An Empirical Evaluation of Online Continuous Authentication and Anomaly Detection Using Mouse Clickstream Data Analysis

Abstract

While the password-based authentication used in social networks, e-mail, e-commerce, and online banking is vulnerable to hackings, biometric-based continuous authentication systems have been used successfully to handle the rise in unauthorized accesses. In this study, an empirical evaluation of online continuous authentication (CA) and anomaly detection (AD) based on mouse clickstream data analysis is presented. This research started by gathering a set of online mouse-dynamics information from 20 participants by using software developed for collecting mouse information, extracting approximately 87 features from the raw dataset.

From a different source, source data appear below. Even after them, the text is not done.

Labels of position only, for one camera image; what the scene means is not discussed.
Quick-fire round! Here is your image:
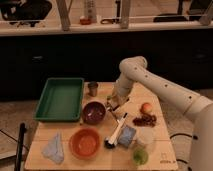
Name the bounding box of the red orange bowl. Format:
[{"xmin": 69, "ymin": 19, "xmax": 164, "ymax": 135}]
[{"xmin": 69, "ymin": 128, "xmax": 100, "ymax": 160}]

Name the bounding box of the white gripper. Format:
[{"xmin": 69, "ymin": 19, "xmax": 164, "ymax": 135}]
[{"xmin": 111, "ymin": 87, "xmax": 129, "ymax": 104}]

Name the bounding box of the small metal cup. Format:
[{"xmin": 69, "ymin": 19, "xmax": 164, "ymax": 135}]
[{"xmin": 88, "ymin": 81, "xmax": 98, "ymax": 97}]

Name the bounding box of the black cable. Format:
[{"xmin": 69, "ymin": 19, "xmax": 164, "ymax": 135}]
[{"xmin": 169, "ymin": 133, "xmax": 200, "ymax": 171}]

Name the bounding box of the metal fork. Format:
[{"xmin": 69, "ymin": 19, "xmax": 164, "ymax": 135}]
[{"xmin": 106, "ymin": 107, "xmax": 119, "ymax": 123}]

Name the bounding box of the light blue cloth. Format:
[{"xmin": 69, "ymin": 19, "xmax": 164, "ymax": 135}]
[{"xmin": 42, "ymin": 133, "xmax": 64, "ymax": 164}]

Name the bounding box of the black pole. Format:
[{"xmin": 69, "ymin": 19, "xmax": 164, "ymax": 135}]
[{"xmin": 14, "ymin": 123, "xmax": 26, "ymax": 171}]

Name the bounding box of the green plastic lid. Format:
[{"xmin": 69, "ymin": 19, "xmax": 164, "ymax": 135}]
[{"xmin": 132, "ymin": 148, "xmax": 148, "ymax": 165}]

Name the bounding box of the orange apple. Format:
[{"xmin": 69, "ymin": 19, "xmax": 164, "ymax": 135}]
[{"xmin": 140, "ymin": 102, "xmax": 152, "ymax": 114}]

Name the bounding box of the blue sponge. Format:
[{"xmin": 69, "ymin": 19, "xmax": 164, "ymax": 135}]
[{"xmin": 118, "ymin": 125, "xmax": 136, "ymax": 148}]

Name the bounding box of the black office chair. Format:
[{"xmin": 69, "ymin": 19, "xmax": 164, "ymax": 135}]
[{"xmin": 0, "ymin": 0, "xmax": 52, "ymax": 27}]

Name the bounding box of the green plastic tray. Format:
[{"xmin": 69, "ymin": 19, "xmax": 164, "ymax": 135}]
[{"xmin": 34, "ymin": 78, "xmax": 84, "ymax": 122}]

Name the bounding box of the clear plastic cup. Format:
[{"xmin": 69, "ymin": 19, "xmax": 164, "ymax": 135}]
[{"xmin": 137, "ymin": 127, "xmax": 154, "ymax": 146}]

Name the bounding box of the red grape bunch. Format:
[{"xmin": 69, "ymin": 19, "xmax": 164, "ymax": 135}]
[{"xmin": 133, "ymin": 115, "xmax": 157, "ymax": 127}]

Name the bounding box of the wooden board eraser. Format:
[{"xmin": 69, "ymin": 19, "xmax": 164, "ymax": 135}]
[{"xmin": 107, "ymin": 98, "xmax": 129, "ymax": 111}]

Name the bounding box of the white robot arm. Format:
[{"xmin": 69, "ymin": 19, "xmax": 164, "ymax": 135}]
[{"xmin": 109, "ymin": 56, "xmax": 213, "ymax": 171}]

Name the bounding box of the dark purple bowl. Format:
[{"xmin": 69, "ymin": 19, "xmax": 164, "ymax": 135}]
[{"xmin": 82, "ymin": 101, "xmax": 106, "ymax": 125}]

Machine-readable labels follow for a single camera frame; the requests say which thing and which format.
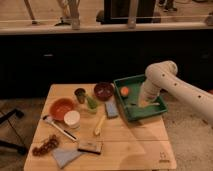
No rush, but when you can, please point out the dark metal cup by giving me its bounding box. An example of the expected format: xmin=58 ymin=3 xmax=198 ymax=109
xmin=74 ymin=88 xmax=86 ymax=104

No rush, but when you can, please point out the orange plastic bowl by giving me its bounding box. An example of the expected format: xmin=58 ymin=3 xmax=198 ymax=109
xmin=49 ymin=98 xmax=75 ymax=121

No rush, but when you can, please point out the brown scrub brush block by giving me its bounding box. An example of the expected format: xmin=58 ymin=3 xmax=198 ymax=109
xmin=78 ymin=141 xmax=102 ymax=154

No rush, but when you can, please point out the yellow banana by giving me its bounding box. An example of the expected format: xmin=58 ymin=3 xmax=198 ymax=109
xmin=94 ymin=115 xmax=106 ymax=136

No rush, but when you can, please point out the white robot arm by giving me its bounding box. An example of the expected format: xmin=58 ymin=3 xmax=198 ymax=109
xmin=138 ymin=61 xmax=213 ymax=126

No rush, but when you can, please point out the orange fruit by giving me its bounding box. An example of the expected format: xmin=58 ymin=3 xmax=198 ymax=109
xmin=120 ymin=86 xmax=130 ymax=97

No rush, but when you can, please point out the silver metal fork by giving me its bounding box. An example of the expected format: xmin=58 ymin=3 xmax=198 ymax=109
xmin=130 ymin=102 xmax=160 ymax=107

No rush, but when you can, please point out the blue cloth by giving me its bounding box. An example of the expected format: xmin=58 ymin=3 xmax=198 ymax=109
xmin=52 ymin=148 xmax=82 ymax=169

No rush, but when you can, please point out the white round container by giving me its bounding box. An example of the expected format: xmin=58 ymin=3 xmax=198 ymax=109
xmin=64 ymin=111 xmax=80 ymax=129

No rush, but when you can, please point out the light wooden table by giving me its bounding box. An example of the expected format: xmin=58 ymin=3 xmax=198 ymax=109
xmin=23 ymin=83 xmax=178 ymax=171

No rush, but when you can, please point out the red grape bunch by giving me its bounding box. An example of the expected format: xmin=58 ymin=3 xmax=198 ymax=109
xmin=32 ymin=135 xmax=59 ymax=156

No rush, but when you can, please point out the blue sponge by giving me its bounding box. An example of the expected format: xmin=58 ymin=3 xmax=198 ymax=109
xmin=105 ymin=101 xmax=119 ymax=118

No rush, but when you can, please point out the green plastic tray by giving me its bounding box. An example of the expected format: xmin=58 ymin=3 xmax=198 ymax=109
xmin=114 ymin=74 xmax=167 ymax=122

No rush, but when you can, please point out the green plastic bottle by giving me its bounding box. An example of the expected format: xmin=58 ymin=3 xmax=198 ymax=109
xmin=86 ymin=96 xmax=98 ymax=113

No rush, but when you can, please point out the black and white knife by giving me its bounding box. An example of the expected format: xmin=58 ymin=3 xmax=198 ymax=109
xmin=42 ymin=115 xmax=77 ymax=142

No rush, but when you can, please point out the black tripod stand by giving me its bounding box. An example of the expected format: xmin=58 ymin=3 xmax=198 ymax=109
xmin=0 ymin=108 xmax=29 ymax=156

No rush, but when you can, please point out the dark red bowl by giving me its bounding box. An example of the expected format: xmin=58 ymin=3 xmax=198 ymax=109
xmin=94 ymin=82 xmax=114 ymax=101

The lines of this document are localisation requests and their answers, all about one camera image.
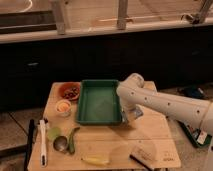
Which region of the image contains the blue-grey sponge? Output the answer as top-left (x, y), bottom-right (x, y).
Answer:
top-left (122, 107), bottom-right (143, 123)

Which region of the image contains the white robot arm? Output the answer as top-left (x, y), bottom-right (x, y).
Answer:
top-left (116, 73), bottom-right (213, 171)

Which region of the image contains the green plastic tray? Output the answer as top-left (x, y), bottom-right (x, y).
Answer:
top-left (76, 80), bottom-right (122, 125)

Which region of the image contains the orange bowl with beans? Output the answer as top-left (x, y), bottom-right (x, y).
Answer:
top-left (58, 82), bottom-right (80, 101)

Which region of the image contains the yellow banana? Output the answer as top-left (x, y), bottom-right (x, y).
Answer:
top-left (81, 157), bottom-right (110, 166)

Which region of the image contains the small cup with orange content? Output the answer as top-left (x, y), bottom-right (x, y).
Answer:
top-left (55, 99), bottom-right (71, 117)

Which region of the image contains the green cucumber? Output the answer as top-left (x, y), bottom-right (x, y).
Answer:
top-left (68, 127), bottom-right (80, 154)

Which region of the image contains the wooden brush with black bristles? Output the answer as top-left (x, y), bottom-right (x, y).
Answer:
top-left (129, 147), bottom-right (156, 171)

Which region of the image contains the black device on floor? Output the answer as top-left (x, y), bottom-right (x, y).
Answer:
top-left (178, 86), bottom-right (204, 99)

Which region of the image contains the small metal cup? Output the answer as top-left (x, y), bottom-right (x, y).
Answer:
top-left (53, 136), bottom-right (68, 153)

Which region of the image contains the light green cup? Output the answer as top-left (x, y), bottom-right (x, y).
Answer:
top-left (47, 127), bottom-right (61, 141)

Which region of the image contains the green bin with items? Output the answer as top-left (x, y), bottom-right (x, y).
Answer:
top-left (179, 123), bottom-right (211, 148)

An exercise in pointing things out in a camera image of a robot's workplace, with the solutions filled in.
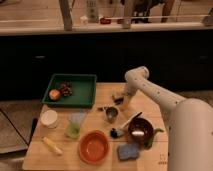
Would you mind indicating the white handled dish brush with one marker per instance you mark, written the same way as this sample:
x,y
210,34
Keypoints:
x,y
120,130

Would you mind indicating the clear green plastic cup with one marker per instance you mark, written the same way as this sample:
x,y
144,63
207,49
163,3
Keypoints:
x,y
75,121

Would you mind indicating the wooden post right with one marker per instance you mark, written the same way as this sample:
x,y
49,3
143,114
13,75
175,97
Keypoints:
x,y
128,12

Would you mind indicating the green chili pepper toy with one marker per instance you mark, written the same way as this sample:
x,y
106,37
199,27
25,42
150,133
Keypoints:
x,y
149,144

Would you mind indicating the green plastic tray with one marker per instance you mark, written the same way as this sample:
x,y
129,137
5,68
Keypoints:
x,y
83,90

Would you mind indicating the black and tan eraser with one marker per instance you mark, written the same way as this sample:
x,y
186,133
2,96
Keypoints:
x,y
117,97

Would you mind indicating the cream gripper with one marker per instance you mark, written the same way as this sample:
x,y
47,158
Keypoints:
x,y
125,103

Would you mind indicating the white round container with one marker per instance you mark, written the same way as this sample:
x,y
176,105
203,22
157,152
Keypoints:
x,y
49,119

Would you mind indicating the small metal cup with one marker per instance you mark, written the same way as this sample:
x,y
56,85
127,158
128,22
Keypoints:
x,y
111,114

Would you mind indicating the yellow banana toy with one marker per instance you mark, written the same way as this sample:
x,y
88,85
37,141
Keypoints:
x,y
52,145

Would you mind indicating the orange bowl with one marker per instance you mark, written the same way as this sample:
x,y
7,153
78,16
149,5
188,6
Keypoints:
x,y
93,147

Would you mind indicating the dark grape bunch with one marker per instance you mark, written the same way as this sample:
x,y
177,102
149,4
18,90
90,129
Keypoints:
x,y
65,89

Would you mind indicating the wooden post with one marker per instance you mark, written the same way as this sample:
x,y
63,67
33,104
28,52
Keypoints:
x,y
66,15
128,12

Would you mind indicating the small red object on ledge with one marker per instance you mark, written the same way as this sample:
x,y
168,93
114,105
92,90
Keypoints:
x,y
105,21

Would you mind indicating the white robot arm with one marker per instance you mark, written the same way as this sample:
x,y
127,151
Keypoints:
x,y
190,135

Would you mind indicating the wooden post left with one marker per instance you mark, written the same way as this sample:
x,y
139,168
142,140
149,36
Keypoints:
x,y
66,15

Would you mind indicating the dark maroon bowl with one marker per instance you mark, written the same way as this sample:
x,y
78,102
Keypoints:
x,y
140,130

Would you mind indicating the red yellow apple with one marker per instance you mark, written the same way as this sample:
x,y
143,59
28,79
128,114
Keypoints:
x,y
54,94

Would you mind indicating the blue sponge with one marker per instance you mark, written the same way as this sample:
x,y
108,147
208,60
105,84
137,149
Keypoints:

In contrast to previous work, the efficiency of CA and AD was studied using different machine learning (ML) and deep learning (DL) algorithms, namely, decision tree classifier (DT), k-nearest neighbor classifier (KNN), random forest classifier (RF), and convolutional neural network classifier (CNN). User identification was determined by using three scenarios: Scenario A, a single mouse movement action; Scenario B, a single point-and-click action; and Scenario C, a set of mouse movement and point-and-click actions. The results show that each classifier is capable of distinguishing between an authentic user and a fraudulent user with a comparatively high degree of accuracy.